The CUDA SDK comes setup to use static libraries. I’m working on a project where we’re interested in calling CUDA from Java via JNI to speed up a Java based modelling software. The problem is that JNI needs to be implemented as shared libraries to be loadable into the Java, this means that any CUDA libraries we want the JNI shared object to use also has to be shared code.
Otherwise you get a error when you compile:
[indent]
/usr/bin/ld: /home/user/NVIDIA_CUDA_SDK/lib/libcutil.a(cutil.cpp_o): relocation R_X86_64_32 against `a local symbol’ can not be used when making a shared object; recompile with -fPIC[/indent]
What would be useful would be an easy way to recompile the SDK/lib files as shared libraries
thanks,
Mark
Don’t use cutil. Do not use cutil. Do not use cutil. It is there for use within the SDK only and is not nearly robust enough to be used by anyone else.
Check your own error messages and do not rely on cutil. It changes a lot, it doesn’t always behave as you’d expect, and it’s not production quality.
I’ve seen many posts about not using cutil, but I think it’s kind of a contradictory message. If it’s so bad to use, why is it used extensively in the example code most people use to learn CUDA? Telling them not to use it is like saying, “Do as I say and not as I do.”
I do not think that any of the SDK examples are meant to be production quality or particularly high performance. cutil is along the same lines: it is useful for getting a quick and dirty example working, but if you are working on production quality code, then take the time to implement something equivalent well.
Also, people should consider using a build chain other than the sdk makefiles or visual studio templates if it makes sense in their project. Just because they use it in the SDK does not mean that it is the best choice in every case. For example, I find that it is much easier to incorporate CUDA into larger projects using automake than the custom makefiles in the SDK.
My intent was not necessarily using cutil for production code, we intend to eventually work towards speeding up a Java based modelling application by using JNI to call CUFFT. Our profiling shows the vast majority of our cycles are spent doing FFTs.
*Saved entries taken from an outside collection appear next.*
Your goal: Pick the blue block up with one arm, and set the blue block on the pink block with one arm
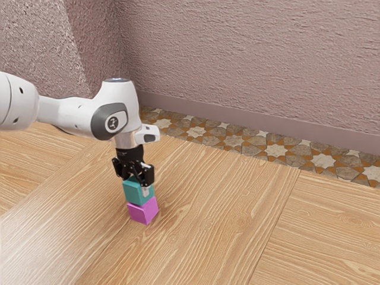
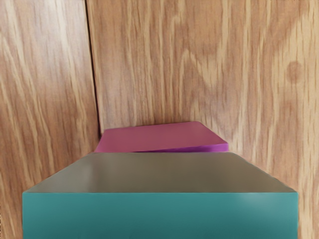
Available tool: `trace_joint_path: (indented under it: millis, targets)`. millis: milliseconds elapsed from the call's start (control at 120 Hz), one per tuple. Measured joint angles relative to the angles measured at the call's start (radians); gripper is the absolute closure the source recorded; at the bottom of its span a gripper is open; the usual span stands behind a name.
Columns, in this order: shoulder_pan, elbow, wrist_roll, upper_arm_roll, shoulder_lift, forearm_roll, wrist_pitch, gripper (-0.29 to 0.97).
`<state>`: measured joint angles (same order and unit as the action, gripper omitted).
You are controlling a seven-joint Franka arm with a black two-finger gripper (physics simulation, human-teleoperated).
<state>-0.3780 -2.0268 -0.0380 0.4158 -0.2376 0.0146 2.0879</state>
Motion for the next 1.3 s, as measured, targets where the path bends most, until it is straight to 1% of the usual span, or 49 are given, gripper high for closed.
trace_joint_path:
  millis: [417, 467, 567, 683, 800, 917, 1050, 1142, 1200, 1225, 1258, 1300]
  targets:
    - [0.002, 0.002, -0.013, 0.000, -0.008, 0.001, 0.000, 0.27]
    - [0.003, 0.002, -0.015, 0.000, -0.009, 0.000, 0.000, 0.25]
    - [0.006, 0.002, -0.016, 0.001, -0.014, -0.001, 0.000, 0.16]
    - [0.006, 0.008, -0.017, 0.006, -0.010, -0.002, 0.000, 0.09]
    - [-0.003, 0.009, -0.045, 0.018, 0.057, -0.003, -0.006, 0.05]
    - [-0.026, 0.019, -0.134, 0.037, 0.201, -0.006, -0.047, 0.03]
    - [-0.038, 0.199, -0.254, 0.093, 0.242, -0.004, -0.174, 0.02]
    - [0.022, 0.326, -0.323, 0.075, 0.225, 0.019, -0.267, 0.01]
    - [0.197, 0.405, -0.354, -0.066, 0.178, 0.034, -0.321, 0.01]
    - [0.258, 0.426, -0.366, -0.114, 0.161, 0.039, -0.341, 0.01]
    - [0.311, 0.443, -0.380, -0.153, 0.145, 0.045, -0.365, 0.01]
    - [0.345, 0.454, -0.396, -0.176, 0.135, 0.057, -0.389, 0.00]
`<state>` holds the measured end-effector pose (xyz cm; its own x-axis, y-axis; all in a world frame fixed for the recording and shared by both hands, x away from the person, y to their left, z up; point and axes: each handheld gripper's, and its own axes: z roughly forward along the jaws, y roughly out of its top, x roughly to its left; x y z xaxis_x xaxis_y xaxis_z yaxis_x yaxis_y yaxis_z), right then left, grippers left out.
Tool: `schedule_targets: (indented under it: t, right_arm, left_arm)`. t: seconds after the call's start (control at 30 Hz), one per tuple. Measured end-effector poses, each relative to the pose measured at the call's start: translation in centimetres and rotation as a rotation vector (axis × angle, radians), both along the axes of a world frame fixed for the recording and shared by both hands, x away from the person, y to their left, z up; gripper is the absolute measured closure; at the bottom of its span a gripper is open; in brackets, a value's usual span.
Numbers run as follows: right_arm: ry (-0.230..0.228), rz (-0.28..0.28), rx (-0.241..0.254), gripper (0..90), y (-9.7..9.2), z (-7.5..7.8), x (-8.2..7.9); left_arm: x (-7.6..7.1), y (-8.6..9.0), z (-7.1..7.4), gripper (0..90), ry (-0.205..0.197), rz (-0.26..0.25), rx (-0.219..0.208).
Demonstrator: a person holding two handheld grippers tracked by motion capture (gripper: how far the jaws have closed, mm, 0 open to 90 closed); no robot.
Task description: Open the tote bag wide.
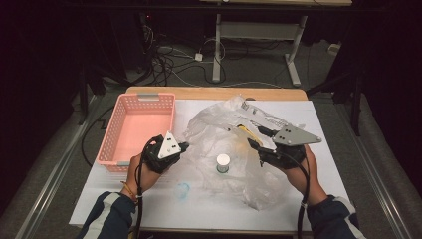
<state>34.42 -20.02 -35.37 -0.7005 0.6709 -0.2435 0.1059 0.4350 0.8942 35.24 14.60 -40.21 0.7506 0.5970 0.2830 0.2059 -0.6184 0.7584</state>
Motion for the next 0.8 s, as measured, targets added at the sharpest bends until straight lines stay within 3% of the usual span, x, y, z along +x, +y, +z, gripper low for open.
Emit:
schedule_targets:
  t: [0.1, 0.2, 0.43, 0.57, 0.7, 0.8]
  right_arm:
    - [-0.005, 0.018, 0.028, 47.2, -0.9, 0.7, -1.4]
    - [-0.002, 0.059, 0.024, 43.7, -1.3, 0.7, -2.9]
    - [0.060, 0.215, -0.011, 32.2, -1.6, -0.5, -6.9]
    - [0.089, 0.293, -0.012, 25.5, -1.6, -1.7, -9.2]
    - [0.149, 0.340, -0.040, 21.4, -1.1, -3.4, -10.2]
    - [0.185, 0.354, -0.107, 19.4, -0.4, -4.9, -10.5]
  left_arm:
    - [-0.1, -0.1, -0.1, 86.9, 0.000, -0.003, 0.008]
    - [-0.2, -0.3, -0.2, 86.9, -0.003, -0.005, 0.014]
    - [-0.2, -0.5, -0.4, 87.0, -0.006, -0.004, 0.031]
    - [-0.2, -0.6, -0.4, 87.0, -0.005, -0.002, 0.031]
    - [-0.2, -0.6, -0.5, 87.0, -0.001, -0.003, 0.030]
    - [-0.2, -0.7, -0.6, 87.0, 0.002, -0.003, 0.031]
So as a demonstration that the concept would work (ie that JNI can call CUDA FFT and allow us to do this) before working on the very complex real application, I took the project simpleCUFFT, converted the cu file to be a shared object so it could be called by a Java class with JNI. So basically I ended up with linking to cutil because simpleCUFFT did the same and I didn’t change that.
If there’s a good way to modify the simpleCUFFT.cu so it doesn’t need cutil that would be nice and I’ll look into that.
But my goal is just to see if JNI can be used to call CUFFT and find any obvious gotcha problems.
UPDATE: I found more info on this issue in the SDK : NVIDIA_CUDA_SDK/common/cutil_readme.txt
I updated to CUDA 2.1 and found the project examples in that SDK use the cutil much less and resolved my problems.